Task details: Please filter the listing below and copy out the lines that hold "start".

Source material:
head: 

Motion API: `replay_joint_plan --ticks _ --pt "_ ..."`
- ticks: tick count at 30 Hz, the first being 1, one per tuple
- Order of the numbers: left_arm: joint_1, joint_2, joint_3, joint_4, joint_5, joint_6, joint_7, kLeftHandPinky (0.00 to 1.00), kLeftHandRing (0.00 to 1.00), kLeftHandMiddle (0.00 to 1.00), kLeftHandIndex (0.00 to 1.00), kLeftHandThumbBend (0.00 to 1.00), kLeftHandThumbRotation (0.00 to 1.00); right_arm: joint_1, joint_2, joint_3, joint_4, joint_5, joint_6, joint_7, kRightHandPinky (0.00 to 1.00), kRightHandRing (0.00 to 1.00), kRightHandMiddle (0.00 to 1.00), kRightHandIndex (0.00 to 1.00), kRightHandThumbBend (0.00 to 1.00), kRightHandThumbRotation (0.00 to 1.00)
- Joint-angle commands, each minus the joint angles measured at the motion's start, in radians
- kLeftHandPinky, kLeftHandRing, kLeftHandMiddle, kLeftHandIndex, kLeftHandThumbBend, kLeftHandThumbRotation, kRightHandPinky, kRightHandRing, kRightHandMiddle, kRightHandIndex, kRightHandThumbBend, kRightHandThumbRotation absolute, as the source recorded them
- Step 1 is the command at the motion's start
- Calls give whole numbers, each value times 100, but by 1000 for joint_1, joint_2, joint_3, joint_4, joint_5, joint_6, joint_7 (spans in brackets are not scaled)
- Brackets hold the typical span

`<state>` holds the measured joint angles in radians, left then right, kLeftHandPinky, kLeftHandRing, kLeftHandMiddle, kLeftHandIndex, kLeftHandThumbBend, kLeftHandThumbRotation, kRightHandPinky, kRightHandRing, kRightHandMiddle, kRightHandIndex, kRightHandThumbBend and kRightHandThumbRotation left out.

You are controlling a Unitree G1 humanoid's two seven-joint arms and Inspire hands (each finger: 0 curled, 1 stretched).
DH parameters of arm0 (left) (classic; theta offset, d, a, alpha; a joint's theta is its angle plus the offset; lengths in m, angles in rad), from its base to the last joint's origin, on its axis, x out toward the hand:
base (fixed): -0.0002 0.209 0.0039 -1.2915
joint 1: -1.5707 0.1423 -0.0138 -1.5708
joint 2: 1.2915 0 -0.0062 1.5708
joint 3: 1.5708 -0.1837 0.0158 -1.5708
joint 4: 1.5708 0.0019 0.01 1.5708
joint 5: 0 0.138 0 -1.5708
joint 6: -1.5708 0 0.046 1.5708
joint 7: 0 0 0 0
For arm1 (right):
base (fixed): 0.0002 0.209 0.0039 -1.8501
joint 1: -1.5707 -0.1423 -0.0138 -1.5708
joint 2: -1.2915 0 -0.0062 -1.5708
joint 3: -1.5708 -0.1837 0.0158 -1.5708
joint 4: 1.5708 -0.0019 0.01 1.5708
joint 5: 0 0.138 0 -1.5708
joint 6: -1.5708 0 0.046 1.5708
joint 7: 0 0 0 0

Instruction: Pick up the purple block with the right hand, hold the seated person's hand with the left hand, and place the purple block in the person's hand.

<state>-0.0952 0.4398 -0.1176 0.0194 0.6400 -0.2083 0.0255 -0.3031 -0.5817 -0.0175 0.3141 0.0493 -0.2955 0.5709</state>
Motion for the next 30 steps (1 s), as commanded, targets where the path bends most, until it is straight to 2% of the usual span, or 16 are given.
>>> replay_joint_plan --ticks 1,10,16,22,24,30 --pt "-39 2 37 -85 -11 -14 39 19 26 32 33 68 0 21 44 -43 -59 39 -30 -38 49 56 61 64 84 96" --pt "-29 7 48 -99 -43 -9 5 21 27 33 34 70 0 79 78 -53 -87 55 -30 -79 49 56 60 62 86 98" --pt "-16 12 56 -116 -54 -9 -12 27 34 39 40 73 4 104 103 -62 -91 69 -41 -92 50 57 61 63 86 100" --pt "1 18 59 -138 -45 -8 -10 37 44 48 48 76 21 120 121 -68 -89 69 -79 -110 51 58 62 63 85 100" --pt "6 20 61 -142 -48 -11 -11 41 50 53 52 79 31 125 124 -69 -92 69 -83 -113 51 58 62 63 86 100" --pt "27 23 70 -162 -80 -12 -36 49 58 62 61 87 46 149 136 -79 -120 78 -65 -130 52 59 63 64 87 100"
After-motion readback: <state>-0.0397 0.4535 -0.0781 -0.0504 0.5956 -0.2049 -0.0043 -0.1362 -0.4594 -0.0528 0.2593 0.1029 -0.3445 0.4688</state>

Written response:
- Joint-angle commands, each minus the joint angles measured at the motion's start, in radians
- Step 1 is the command at the motion's start

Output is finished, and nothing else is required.